** Exercise description **
From the first line to the last, copy the material exactly.
[[ Dataset extract open ]]
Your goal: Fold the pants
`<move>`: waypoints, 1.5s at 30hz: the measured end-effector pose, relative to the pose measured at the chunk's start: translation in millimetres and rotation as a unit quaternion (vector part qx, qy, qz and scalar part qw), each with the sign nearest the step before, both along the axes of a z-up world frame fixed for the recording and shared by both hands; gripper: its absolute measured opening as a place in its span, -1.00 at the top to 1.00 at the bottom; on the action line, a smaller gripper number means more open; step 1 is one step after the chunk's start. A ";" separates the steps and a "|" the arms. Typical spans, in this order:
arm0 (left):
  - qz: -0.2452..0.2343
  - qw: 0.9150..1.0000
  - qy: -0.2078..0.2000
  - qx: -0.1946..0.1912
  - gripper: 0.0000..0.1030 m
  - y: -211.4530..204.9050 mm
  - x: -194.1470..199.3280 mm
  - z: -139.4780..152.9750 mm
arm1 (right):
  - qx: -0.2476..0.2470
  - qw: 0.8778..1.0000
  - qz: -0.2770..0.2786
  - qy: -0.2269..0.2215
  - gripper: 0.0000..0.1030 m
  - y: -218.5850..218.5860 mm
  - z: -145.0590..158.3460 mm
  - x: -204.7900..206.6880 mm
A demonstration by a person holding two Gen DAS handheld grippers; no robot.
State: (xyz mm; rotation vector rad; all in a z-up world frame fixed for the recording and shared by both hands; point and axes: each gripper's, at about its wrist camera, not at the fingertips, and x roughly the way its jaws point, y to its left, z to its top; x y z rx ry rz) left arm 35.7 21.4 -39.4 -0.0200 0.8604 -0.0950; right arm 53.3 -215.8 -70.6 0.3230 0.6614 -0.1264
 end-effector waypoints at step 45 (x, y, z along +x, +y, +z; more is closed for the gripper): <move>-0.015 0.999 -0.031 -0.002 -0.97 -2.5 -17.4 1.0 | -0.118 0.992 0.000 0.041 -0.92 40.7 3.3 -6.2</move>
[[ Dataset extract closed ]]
** Response area **
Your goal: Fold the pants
`<move>`: waypoints, 1.5s at 30hz: the measured end-effector pose, relative to the pose measured at the chunk's start: translation in millimetres and rotation as a unit quaternion (vector part qx, qy, qz and scalar part qw), each with the sign nearest the step before, both along the axes of a z-up world frame fixed for the recording and shared by both hands; gripper: its absolute measured opening as a place in its span, -1.00 at the top to 1.00 at the bottom; on the action line, a smaller gripper number means more open; step 1 is one step after the chunk's start. A ";" separates the steps and a "|" the arms. Typical spans, in this order:
arm0 (left):
  - qz: -0.2452..0.2343
  - qw: 0.9150..1.0000
  - qy: -0.2078..0.2000
  - qx: -0.1946..0.1912
  - gripper: 0.0000..0.1030 m
  - y: -211.4530..204.9050 mm
  - x: -194.1470..199.3280 mm
  - z: -139.4780..152.9750 mm
arm1 (right):
  - qx: -0.2476..0.2470
  - qw: 0.8778..1.0000
  - qz: -0.2770..0.2786
  - qy: -0.2269..0.2215
  - gripper: 0.0000..0.1030 m
  - y: -218.5850..218.5860 mm
  - z: -145.0590..158.3460 mm
  - x: -204.7900..206.6880 mm
A demonstration by a person holding two Gen DAS handheld grippers; no robot.
State: (xyz mm; rotation vector rad; all in a z-up world frame fixed for the recording and shared by both hands; point and axes: each gripper's, at about its wrist camera, not at the fingertips, and x roughly the way its jaws point, y to its left, z to its top; x y z rx ry rz) left arm 35.7 21.4 -39.4 -0.0200 0.8604 -0.0950; right arm 53.3 -215.8 -70.6 0.3230 0.6614 -0.1264
 end-effector waypoints at step 45 (x, y, z along +x, +y, +z; more is closed for the gripper): <move>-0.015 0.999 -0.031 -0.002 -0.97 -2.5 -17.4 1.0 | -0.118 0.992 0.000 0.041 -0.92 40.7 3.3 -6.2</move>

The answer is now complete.